The number of foreign-born individuals living in the United States topped nearly 50 million in October 2023, marking a new record high, according to a new report published Nov. 30 by the Center for Immigration Studies.
Approximately 49.5 million individuals who were originally born in another country—including both legal and illegal immigrants—were living in the United States as of October 2023, making up roughly 15 percent of the population, according to the Census Bureau’s Current Population Survey (CPS).
That figure is the highest ever recorded in American history, according to the Center for Immigration Studies.
Estimates Show Numbers Climbing Higher
Earlier this month, the Census Bureau published estimates projecting the foreign-born population would increase to 19.5 percent in 2100.
Noting that the projections are influenced by assumptions regarding international migration, the Census Bureau said that in a high-immigration scenario, those figures could rise to 24.4 percent, and in a low-immigration scenario, they could increase to 14.9 percent, meaning the number of foreign-born individuals living in the United States has already surpassed the lower end of those projections.
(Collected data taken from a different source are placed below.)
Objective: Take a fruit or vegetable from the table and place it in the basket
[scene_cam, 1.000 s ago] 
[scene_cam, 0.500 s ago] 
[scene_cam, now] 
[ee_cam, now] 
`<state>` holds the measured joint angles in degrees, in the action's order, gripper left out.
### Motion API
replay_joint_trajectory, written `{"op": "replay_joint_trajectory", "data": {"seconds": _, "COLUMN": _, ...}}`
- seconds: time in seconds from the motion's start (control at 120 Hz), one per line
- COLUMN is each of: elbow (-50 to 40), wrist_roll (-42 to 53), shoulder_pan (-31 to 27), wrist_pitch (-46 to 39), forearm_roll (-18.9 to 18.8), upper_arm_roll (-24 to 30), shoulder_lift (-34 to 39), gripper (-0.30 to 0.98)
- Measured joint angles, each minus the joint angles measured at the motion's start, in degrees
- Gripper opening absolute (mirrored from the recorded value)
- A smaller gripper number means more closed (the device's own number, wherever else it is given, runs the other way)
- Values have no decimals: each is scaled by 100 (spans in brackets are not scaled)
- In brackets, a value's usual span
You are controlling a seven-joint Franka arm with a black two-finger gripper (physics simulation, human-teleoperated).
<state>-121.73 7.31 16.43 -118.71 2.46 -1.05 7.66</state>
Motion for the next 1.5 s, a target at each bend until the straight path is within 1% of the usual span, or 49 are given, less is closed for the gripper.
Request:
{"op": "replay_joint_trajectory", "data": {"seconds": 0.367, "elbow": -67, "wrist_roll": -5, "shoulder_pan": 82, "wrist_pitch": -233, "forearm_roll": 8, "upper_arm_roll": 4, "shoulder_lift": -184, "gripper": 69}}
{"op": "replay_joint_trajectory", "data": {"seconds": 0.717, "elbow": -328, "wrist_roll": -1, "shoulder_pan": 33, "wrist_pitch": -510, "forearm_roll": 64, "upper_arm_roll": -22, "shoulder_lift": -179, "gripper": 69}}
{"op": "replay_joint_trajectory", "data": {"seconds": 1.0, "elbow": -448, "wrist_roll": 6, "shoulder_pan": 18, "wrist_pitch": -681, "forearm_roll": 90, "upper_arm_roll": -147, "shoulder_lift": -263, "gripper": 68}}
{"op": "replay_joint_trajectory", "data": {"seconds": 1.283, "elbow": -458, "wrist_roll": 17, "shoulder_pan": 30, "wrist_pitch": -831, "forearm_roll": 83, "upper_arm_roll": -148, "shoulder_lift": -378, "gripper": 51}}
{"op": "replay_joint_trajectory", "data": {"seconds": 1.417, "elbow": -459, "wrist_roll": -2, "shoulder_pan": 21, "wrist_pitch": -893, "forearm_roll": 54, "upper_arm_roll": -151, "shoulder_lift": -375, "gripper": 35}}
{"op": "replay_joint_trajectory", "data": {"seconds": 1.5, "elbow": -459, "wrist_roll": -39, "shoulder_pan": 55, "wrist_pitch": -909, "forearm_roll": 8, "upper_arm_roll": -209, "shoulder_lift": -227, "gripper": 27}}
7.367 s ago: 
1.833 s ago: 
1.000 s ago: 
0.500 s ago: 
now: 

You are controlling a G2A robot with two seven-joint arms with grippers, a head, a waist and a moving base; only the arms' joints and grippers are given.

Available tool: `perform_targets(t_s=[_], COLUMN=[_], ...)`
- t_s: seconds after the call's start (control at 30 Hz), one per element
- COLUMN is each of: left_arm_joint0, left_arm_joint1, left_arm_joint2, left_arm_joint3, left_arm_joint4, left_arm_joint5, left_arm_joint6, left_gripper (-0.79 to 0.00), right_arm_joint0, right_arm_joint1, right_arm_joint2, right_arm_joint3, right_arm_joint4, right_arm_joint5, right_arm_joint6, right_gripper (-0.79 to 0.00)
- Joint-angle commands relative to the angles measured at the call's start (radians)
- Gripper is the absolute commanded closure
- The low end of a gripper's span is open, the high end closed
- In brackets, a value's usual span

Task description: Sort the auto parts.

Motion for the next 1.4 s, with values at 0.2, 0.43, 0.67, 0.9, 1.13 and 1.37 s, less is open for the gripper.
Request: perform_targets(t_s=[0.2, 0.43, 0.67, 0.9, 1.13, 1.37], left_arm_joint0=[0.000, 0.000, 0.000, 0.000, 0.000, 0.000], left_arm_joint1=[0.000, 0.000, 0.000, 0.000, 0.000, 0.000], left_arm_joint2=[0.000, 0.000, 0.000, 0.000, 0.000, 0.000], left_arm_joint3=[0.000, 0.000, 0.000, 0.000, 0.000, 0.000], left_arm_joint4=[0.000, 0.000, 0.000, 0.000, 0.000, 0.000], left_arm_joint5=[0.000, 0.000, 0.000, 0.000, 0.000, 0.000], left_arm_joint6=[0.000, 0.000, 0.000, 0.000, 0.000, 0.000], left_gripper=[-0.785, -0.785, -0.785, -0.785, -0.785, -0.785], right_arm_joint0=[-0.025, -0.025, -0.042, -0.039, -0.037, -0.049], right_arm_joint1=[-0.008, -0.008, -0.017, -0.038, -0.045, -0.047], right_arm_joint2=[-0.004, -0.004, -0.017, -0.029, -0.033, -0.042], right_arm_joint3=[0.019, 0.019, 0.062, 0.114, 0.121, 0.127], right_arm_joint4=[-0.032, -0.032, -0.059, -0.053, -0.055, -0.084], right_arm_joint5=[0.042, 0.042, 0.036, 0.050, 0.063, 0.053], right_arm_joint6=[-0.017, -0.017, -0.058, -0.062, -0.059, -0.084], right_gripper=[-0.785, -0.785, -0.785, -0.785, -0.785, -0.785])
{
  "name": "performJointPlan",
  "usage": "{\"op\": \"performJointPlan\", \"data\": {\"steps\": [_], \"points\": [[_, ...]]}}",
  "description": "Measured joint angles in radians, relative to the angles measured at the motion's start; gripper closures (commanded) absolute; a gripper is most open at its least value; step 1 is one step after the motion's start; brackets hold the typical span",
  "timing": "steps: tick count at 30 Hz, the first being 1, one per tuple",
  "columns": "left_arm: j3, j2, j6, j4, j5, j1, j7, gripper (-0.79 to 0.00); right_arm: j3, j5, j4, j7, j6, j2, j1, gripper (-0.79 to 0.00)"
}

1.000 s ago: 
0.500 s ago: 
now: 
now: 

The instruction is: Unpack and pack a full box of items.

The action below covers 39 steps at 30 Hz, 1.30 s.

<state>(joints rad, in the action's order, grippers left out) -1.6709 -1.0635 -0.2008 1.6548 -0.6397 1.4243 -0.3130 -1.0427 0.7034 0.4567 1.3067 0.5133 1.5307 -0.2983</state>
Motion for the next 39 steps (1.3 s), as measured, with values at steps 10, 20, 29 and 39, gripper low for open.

The Center for Immigration Studies estimates that, if legal and illegal immigration were to continue at the current level, the total foreign-born population would reach nearly 59 million and 17.3 percent of the population by December 2028.
The Census Bureau, where data for the study was collected from, had originally estimated the foreign-born population wouldn’t hit 15% until 2033.
A Summary of Findings
Here is a summary of the Center for Immigration Studies’ findings:
- In October 2023, the CPS shows that 15 percent of the U.S. population is now foreign-born — higher than any U.S. government survey or census has ever recorded.
- The 49.5 million foreign-born residents (legal and illegal) in October 2023 is also a new record high.
- Based on prior estimates of illegal immigrants, more than half (2.5 million) of the 4.5 million increase in the foreign-born population since January 2021 is likely due to illegal immigration. If adjusted for those missed by the survey, the increase would be larger.
- The 4.5 million increase overall and the 2.5 million increase in illegal immigrants are both net figures. The number of new arrivals was significantly higher, but was offset by outmigration and natural mortality among the foreign-born already here.
- The scale of immigration is so high that it appears to have made the new Census Bureau population projections, published on November 9 of this year, obsolete. The bureau projected that the foreign-born share was not supposed to hit 15 percent until 2033.
- The largest percentage increases since January 2021 are for immigrants from South America (up 28 percent); Central America (up 25 percent); Sub-Saharan Africa (up 21 percent); the Caribbean (up 20 percent); and the Middle East (up 14 percent).
- Immigrants from all of Latin America increased by 2.9 million since January 2021, accounting for 63 percent of the total increase in the foreign-born.
- While a large share of the recent foreign-born growth is due to illegal immigration, legal immigrants still account for three-fourths of the total foreign-born population. A portion of the surge is making up for the slowdown during Covid-19. During COVID, the processing of visas overseas greatly slowed.